**What you should do**. Output the whole listing again, exactly as it reads.

**Data section**.
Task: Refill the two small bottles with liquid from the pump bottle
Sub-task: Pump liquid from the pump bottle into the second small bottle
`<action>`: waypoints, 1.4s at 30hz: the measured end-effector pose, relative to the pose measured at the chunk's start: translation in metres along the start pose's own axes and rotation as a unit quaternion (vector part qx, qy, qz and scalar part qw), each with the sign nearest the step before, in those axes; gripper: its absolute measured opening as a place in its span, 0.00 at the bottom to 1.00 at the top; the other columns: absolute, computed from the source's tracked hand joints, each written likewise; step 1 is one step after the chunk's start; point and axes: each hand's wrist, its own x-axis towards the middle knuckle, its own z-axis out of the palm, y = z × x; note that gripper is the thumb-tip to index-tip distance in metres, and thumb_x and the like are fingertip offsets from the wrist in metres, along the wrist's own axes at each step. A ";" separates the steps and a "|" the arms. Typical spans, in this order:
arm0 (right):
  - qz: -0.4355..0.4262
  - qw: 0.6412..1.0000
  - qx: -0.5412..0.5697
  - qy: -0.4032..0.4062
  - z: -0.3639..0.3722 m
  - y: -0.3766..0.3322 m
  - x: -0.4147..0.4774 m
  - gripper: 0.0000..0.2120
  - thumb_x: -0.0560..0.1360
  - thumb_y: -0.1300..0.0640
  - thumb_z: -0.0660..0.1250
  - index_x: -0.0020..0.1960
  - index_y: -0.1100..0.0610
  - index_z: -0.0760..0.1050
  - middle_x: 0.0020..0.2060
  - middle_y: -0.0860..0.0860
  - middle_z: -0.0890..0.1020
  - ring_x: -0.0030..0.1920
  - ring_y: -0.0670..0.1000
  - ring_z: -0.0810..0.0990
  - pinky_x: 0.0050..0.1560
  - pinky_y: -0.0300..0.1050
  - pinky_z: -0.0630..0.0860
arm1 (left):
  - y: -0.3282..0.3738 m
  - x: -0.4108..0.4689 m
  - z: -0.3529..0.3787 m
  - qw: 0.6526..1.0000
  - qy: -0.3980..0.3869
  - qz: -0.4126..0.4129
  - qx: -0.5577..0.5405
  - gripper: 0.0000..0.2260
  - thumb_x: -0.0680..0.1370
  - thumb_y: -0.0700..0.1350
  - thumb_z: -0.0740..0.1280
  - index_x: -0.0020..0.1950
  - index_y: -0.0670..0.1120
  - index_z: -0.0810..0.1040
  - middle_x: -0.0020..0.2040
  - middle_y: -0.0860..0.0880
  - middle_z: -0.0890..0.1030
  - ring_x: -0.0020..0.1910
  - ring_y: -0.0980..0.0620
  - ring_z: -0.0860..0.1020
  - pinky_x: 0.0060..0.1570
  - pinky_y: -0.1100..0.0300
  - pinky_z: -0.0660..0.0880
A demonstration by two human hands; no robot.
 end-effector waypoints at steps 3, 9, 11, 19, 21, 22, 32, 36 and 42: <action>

**Answer for this exercise**.
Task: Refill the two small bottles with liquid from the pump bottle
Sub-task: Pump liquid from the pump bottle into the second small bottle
`<action>`: waypoints, 1.4s at 30hz: the measured end-effector pose, relative to the pose measured at the chunk's start: translation in metres along the start pose's own axes and rotation as a unit quaternion (vector part qx, qy, qz and scalar part qw), each with the sign nearest the step before, in those axes; gripper: its absolute measured opening as a place in its span, 0.00 at the bottom to 1.00 at the top; the other columns: absolute, computed from the source's tracked hand joints, each written likewise; step 1 is one step after the chunk's start; point and axes: each hand's wrist, its own x-axis towards the middle knuckle, its own z-axis out of the palm, y = z × x; note that gripper is the thumb-tip to index-tip distance in metres, and thumb_x and the like are fingertip offsets from the wrist in metres, along the wrist's own axes at each step. A ";" separates the steps and a "|" the arms. Typical spans, in this order:
arm0 (right):
  - qz: -0.4355..0.4262
  - qw: 0.6412..1.0000
  - qx: -0.5412..0.5697
  - qy: -0.4032..0.4062
  - z: -0.3639..0.3722 m
  - y: -0.3766..0.3322 m
  - x: -0.4147..0.4774 m
  - gripper: 0.0000..0.2120
  - thumb_x: -0.0560..0.1360
  - thumb_y: -0.1300..0.0640
  - thumb_z: -0.0660..0.1250
  - index_x: -0.0020..0.1960
  - index_y: -0.1100..0.0610
  - index_z: -0.0760..0.1050
  - middle_x: 0.0020..0.2060
  - middle_y: -0.0860..0.0860
  - middle_z: -0.0890..0.1020
  - ring_x: -0.0030..0.1920
  - ring_y: -0.0670..0.1000
  - ring_z: -0.0810..0.0990
  - pinky_x: 0.0050..0.1560
  - pinky_y: -0.0300..0.1050
  - pinky_z: -0.0630..0.0860
arm1 (left):
  - y: -0.3282..0.3738 m
  - x: -0.4108..0.4689 m
  - z: -0.3529..0.3787 m
  - qw: 0.6526..1.0000
  - qy: -0.3980..0.3869
  - qz: -0.4126..0.4129
  - qx: -0.5577..0.5405
  - gripper: 0.0000..0.2260
  - thumb_x: -0.0680..0.1370
  - thumb_y: -0.0700..0.1350
  - thumb_z: -0.0740..0.1280
  - index_x: -0.0020..0.1950
  - index_y: -0.0670..0.1120
  - index_z: -0.0810..0.1040
  - middle_x: -0.0020..0.2040
  - middle_y: -0.0860..0.0880
  - middle_z: -0.0890..0.1030
  - ring_x: -0.0020..0.1910
  - ring_y: -0.0980..0.0620
  - ring_z: -0.0860..0.1020
  - pinky_x: 0.0060..0.1570
  - pinky_y: -0.1100..0.0300
  - pinky_z: -0.0660..0.0880
A demonstration by two human hands; no robot.
 end-effector waypoints at steps 3, 9, 11, 19, 21, 22, 32, 36 and 42: <action>

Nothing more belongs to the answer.